What Are the Benefits and Limitations of AI According to Dr. Elana Fertig and Dr. Daniel Bergman?
Researchers at the University of Maryland School of Medicine (UMSOM) caution, however, that AI should not be used in isolation. In a recent commentary published in Nature Biotechnology on April 14, 2025, Dr. Elana Fertig, Director of the Institute for Genome Sciences (IGS), and Dr. Daniel Bergman, an IGS scientist, emphasize that AI’s predictive power is strongest when combined with traditional mathematical modeling.
“AI models primarily learn from existing datasets to predict outcomes, while mathematical models incorporate biological knowledge to address specific questions,” said Dr. Fertig. “When data is limited—as is often the case with emerging cancer treatments like immunotherapy—AI can produce biased or less reliable results. Mathematical modeling provides mechanistic insights that enhance understanding.”
Mathematical modeling enables the simulation of virtual cancer and healthy cells interacting within a tumor under different treatment scenarios, offering a specificity that AI currently cannot replicate, explained Dr. Bergman.
How Can Ethical Data Sharing Improve AI and Cancer Research? — Perspectives by Dr. Elana Fertig and Team
In addition to advocating for the integration of AI and mathematical modeling, the researchers highlight the importance of using diverse population datasets and promoting open data sharing to improve accuracy and reproducibility in cancer research.

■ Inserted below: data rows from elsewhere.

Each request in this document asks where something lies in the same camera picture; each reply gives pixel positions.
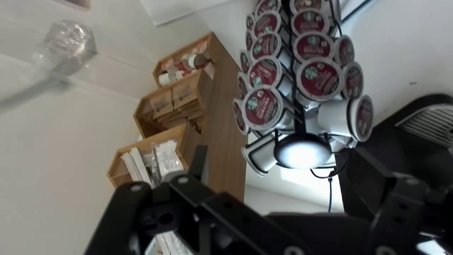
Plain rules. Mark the black coffee pod carousel rack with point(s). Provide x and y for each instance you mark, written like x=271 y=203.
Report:
x=302 y=150

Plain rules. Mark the white paper towel sheet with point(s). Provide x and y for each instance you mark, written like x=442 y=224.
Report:
x=179 y=9

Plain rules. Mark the dark red lid coffee pod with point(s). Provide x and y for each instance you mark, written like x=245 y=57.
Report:
x=309 y=20
x=265 y=46
x=312 y=46
x=346 y=51
x=320 y=78
x=353 y=80
x=267 y=23
x=264 y=71
x=363 y=116
x=262 y=106
x=238 y=115

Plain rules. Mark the white paper packets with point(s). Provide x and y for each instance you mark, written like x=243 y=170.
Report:
x=136 y=165

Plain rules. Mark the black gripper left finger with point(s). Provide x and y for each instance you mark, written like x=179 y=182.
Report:
x=142 y=217

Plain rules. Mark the clear plastic cup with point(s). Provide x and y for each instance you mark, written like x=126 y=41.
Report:
x=66 y=44

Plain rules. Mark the wooden shelf organizer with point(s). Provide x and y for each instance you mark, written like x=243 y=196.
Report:
x=227 y=132

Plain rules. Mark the silver foil packet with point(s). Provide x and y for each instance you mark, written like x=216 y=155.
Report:
x=168 y=157

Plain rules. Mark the brown cardboard box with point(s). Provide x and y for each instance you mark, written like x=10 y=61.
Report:
x=187 y=99

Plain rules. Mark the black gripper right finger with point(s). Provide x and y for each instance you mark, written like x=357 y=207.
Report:
x=415 y=217

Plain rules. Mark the black coffee machine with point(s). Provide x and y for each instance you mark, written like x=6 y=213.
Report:
x=415 y=122

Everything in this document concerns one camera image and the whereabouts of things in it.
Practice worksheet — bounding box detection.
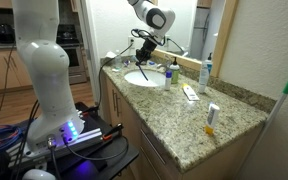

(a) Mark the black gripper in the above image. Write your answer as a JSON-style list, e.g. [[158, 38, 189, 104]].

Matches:
[[135, 37, 159, 66]]

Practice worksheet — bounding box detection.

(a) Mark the clear plastic water bottle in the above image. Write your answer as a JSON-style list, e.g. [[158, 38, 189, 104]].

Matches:
[[113, 49, 123, 71]]

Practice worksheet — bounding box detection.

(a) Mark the white oval sink basin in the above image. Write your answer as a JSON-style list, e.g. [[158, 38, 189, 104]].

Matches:
[[123, 69, 167, 88]]

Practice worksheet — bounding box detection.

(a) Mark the folded white paper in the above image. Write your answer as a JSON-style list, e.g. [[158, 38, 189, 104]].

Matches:
[[104, 50, 118, 60]]

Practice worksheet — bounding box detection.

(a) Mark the green soap pump bottle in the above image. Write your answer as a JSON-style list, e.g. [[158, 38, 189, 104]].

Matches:
[[169, 57, 181, 85]]

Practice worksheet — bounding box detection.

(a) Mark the wooden vanity cabinet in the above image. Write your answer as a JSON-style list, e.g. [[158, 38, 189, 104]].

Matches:
[[100, 71, 265, 180]]

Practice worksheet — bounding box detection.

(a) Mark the flat white yellow-capped tube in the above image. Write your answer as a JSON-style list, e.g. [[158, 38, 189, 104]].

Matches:
[[181, 83, 201, 102]]

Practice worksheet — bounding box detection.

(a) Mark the tall white lotion bottle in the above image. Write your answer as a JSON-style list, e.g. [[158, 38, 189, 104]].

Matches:
[[198, 53, 214, 94]]

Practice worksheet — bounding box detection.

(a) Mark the black steel oven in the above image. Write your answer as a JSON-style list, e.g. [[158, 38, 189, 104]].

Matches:
[[55, 23, 88, 85]]

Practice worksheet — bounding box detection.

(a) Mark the orange black clamp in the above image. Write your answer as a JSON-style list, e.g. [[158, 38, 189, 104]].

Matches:
[[102, 123, 124, 141]]

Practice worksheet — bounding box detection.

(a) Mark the wood framed mirror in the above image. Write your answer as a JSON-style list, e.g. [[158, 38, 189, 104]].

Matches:
[[149, 0, 240, 78]]

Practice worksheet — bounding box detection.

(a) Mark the white sunscreen tube yellow cap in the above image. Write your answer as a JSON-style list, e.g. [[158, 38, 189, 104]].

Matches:
[[204, 102, 221, 136]]

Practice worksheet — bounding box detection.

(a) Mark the black robot cart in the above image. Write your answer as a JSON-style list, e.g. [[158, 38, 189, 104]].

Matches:
[[0, 101, 140, 180]]

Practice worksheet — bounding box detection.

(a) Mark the black coffee maker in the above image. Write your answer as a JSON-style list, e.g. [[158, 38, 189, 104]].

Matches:
[[0, 23, 16, 44]]

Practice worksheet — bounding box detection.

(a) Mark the white dome object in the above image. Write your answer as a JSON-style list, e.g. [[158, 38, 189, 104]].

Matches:
[[22, 168, 57, 180]]

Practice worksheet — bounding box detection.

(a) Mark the white wall outlet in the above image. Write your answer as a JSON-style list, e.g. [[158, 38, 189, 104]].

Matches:
[[127, 35, 136, 50]]

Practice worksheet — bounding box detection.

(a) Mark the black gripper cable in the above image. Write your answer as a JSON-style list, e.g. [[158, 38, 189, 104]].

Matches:
[[130, 28, 167, 48]]

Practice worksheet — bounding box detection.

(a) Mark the black power cable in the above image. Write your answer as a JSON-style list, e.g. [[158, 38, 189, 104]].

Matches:
[[83, 40, 136, 114]]

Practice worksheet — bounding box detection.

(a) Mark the metal cabinet door handle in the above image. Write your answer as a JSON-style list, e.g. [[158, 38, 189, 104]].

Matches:
[[111, 89, 117, 113]]

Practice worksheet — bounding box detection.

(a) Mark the metal drawer handle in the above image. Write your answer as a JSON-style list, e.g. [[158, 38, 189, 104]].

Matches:
[[140, 129, 167, 165]]

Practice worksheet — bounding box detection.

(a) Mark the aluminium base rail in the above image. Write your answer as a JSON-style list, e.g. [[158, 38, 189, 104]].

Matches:
[[7, 128, 105, 164]]

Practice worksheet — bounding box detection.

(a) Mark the black base loop cable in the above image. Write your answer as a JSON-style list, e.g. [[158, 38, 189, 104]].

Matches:
[[63, 134, 130, 162]]

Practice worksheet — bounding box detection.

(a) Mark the black base cable bundle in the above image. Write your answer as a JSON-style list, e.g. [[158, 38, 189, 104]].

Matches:
[[12, 99, 42, 180]]

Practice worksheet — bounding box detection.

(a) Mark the blue orange cable coil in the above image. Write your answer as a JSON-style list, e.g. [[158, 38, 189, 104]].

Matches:
[[0, 124, 23, 156]]

Reproducibility is a known challenge in scientific research, with over 70% of researchers reporting failed attempts to replicate others’ experiments. In a related commentary published on April 15, 2025, in Cell Reports Medicine, Dr. Fertig and colleagues discuss ethical data sharing frameworks that protect patient privacy while enabling transparency and scientific integrity.
“Ethical and responsible data sharing not only advances AI research but also informs public health policy, maximizing benefits for patients worldwide,” said Dr. Dmitrijs Lvovs, lead author of the Cell Reports Medicine commentary.
To ethically share genomic and clinical data, researchers must secure informed patient consent, ensure data quality, harmonize data collection standards, and employ secure, open-source analysis platforms.
The University of Maryland’s research underscores a balanced approach to AI in medicine, advocating for collaboration between cutting-edge AI techniques and established scientific methodologies to accelerate discovery and improve patient outcomes in cancer care.